▶ _WHAT YOU SHOULD DO_
Among the entries that follow, count the lines that contain the word "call" and say how many there are, writing nothing else.

Items from a dataset:
......

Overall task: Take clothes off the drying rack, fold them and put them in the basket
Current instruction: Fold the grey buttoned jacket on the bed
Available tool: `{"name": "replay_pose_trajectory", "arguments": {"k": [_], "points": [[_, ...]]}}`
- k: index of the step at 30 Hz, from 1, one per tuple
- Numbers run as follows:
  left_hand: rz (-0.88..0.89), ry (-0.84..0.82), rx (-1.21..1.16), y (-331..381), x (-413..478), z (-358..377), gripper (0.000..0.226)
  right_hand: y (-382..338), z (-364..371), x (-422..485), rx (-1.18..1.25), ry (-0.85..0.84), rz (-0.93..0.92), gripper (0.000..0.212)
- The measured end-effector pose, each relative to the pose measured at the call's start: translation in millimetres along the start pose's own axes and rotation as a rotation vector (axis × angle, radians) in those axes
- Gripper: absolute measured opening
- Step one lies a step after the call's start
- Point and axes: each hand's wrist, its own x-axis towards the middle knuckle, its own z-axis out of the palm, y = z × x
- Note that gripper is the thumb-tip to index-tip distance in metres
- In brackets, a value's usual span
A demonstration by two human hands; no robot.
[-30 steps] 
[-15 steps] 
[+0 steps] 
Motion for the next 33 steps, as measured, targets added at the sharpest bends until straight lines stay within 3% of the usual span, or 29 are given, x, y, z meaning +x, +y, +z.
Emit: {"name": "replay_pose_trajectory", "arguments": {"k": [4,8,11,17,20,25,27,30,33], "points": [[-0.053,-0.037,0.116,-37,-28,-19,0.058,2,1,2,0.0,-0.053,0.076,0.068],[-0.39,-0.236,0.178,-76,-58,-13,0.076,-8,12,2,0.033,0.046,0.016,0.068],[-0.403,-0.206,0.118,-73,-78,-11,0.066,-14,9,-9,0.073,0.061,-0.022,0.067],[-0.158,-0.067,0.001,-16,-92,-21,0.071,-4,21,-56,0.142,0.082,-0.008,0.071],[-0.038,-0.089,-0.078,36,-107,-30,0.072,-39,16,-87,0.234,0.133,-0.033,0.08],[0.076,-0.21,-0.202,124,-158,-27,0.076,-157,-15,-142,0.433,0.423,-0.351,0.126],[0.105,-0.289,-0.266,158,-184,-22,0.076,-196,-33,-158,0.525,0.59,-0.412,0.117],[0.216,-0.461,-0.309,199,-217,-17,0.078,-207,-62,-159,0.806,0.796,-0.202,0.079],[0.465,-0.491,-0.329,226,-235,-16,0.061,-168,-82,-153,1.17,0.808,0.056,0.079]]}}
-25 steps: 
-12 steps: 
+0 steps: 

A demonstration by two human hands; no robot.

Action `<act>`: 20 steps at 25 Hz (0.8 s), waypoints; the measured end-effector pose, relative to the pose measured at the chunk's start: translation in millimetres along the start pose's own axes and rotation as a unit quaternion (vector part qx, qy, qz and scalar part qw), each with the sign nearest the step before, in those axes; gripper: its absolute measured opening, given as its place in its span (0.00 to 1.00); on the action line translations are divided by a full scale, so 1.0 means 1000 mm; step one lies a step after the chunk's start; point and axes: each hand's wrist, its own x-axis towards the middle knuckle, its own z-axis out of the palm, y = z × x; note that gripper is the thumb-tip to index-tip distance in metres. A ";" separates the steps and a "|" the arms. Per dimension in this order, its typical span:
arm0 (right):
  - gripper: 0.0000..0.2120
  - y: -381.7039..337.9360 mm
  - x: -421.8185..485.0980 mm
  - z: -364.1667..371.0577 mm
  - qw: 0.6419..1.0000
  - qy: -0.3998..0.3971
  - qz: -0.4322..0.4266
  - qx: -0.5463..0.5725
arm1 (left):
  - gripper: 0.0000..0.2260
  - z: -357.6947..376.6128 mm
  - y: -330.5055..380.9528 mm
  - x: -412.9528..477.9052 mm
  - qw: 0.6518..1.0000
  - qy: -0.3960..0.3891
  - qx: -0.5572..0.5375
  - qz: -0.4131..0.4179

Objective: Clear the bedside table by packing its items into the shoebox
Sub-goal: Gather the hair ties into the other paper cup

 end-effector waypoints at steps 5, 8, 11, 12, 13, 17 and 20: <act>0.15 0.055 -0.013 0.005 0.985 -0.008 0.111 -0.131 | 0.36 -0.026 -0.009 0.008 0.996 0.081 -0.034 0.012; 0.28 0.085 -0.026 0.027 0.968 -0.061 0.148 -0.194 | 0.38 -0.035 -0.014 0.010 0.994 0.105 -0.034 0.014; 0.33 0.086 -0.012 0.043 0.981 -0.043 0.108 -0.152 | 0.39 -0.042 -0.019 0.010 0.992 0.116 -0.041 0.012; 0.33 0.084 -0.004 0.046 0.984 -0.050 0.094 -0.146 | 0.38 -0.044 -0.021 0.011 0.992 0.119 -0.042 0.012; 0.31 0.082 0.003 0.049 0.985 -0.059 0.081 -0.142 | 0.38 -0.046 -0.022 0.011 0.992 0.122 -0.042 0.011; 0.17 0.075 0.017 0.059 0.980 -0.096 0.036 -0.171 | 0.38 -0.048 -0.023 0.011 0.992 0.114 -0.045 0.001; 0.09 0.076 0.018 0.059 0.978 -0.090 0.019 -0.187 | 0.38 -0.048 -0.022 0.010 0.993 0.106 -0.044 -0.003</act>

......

▶ _REPLY_
2